2024年の相場では「円安」方向へと動きました。過去の例では一時的な円高になることが多かったドル円相場ですが、今回は円安トレンドが進行しています。

今回は何が違ったんだろう?

日銀による金融政策の変更が見送られる可能性が高いと思われたようです。
2023年~2024年の世界の動向としては「インフレ対策」が一つのテーマでした。日本のインフレ率も上昇傾向が見られていたため、市場では日銀の政策変更が行われるのではないかという思惑がありました。

しかし大災害の発生により、日銀が金融緩和を解除できないのでは?ということで、円安トレンドが発生しました。

災害と金融政策にはどんな関係があるのかな?
復興を行うためには資金を融資してもらう必要がありますが、お金を借りると金利の支払いも発生します。
しかし被災地区の早期の復興のためには金利が低い方が負担が少ないため、日銀は現在の政策を維持せざる負えないだろうとの見方が強いです。(記事作成時の状況)

地震=円高って早とちりしたらダメなんだね。

特にFXトレーダーにとっては、分析の失敗はお金の損失となるので大変ですね。
円安は政府と日銀の思惑どおり?
2024年以前よりドル円相場は円安傾向が続いていました。150円台まで円安が進行する場面もありました。
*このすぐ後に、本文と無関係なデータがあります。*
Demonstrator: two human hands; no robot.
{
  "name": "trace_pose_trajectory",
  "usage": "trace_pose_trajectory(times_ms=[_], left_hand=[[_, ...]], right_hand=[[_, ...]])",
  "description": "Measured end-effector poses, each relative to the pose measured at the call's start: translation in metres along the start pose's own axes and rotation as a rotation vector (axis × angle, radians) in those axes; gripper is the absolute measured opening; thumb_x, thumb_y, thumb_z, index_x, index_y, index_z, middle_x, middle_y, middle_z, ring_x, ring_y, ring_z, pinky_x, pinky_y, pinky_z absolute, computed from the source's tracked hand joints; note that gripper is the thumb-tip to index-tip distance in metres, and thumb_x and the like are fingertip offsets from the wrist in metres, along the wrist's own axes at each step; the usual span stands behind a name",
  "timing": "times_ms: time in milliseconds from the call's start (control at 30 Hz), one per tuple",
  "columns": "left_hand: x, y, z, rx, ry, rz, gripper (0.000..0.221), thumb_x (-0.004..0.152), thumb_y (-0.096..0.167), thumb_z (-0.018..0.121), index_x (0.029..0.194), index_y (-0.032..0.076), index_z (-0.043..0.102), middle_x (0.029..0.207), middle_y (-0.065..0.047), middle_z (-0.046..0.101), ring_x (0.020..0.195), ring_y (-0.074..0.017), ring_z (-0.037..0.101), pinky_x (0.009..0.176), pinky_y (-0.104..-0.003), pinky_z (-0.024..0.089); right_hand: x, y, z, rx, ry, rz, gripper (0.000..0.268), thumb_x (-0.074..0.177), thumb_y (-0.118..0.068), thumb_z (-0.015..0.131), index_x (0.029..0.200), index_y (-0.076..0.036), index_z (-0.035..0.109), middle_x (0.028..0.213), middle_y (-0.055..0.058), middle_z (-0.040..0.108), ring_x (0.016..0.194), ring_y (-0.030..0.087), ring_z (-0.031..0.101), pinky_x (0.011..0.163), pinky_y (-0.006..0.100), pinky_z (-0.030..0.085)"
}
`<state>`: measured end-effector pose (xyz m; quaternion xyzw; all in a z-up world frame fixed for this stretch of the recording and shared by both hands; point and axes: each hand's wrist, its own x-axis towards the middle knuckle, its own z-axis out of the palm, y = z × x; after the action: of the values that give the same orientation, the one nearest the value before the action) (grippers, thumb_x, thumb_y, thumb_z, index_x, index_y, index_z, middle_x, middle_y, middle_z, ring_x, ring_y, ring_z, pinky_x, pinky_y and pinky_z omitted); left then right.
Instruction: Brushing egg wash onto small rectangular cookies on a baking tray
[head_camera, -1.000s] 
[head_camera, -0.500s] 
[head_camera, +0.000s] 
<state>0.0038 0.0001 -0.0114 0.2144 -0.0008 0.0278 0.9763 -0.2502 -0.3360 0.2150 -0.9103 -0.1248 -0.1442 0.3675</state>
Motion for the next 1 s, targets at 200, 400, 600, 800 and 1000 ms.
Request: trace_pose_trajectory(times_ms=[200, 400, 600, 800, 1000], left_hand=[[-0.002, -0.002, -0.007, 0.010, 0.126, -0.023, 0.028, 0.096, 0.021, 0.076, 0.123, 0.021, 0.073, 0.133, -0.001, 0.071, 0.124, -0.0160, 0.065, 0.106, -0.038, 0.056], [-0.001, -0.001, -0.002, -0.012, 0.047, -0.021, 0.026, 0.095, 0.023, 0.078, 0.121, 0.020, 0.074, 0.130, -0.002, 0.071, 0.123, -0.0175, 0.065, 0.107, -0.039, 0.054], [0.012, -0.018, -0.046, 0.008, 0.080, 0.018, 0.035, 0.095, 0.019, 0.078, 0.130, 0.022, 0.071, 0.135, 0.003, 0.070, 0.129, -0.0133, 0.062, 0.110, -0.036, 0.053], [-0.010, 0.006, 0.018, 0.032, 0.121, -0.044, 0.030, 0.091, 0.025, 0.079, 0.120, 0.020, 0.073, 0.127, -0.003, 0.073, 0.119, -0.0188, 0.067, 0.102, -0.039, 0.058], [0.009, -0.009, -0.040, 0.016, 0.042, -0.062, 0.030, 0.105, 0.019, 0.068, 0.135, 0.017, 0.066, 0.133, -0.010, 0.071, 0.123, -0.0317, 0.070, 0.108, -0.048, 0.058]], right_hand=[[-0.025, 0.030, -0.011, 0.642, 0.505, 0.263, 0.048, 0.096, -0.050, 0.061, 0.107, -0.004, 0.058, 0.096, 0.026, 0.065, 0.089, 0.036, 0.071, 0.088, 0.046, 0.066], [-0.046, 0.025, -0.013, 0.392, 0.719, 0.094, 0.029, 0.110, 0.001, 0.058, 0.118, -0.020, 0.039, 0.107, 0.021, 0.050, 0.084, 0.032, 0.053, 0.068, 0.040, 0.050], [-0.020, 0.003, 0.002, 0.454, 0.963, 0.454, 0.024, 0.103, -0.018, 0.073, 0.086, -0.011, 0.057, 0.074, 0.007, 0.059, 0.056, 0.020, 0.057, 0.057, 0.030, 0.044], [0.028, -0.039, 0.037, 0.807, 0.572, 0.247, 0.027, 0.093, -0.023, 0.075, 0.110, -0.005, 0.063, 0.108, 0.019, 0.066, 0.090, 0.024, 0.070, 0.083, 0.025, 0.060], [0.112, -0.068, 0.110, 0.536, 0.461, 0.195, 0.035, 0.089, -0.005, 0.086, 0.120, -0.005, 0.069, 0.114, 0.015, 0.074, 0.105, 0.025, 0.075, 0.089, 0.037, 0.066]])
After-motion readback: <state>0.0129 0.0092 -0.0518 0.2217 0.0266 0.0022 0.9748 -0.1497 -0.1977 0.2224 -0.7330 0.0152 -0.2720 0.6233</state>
為替介入もありましたが、円安を食い止めるには至っていません。日米の金利差の影響がでています。

円安が進むと日本の製造業には有利だね。あとトレンドが発生しているということは、FXトレーダーの人も利益を出しやすいということになるね。

ドル円をロング(ドルを買う)トレードを繰り返すだけで、儲かる状況でした。

海外のFXブローカー(業者)では最大レバレッジが500倍などと高いため、このトレンドにのって爆発的に資産を増やすことに成功した方も多いようです。
レバレッジが500倍ということは?
10万円を入金すると、最大で5000万円分のドル円を取引することが可能になります。そのため一気に利益を出すことが可能になります。

海外のブローカーでは追証なしの業者が多いため、最大までレバレッジを利用してもリスクが限定される面も大きなメリットです。
日銀が政策を変更しない限りトレンドが続く?
これまでのチャートを振り返ると、ドル円相場に大きな影響を与えるのは地震といった天災の影響よりも、日銀の政策の影響の方が大きいようです。
だからこそ日銀総裁の発言であったり、会合が注目されます。政策が変わらなければ、一時的に円高になったとしても、すぐに円安へと戻されるのが相場の力と言えるでしょう。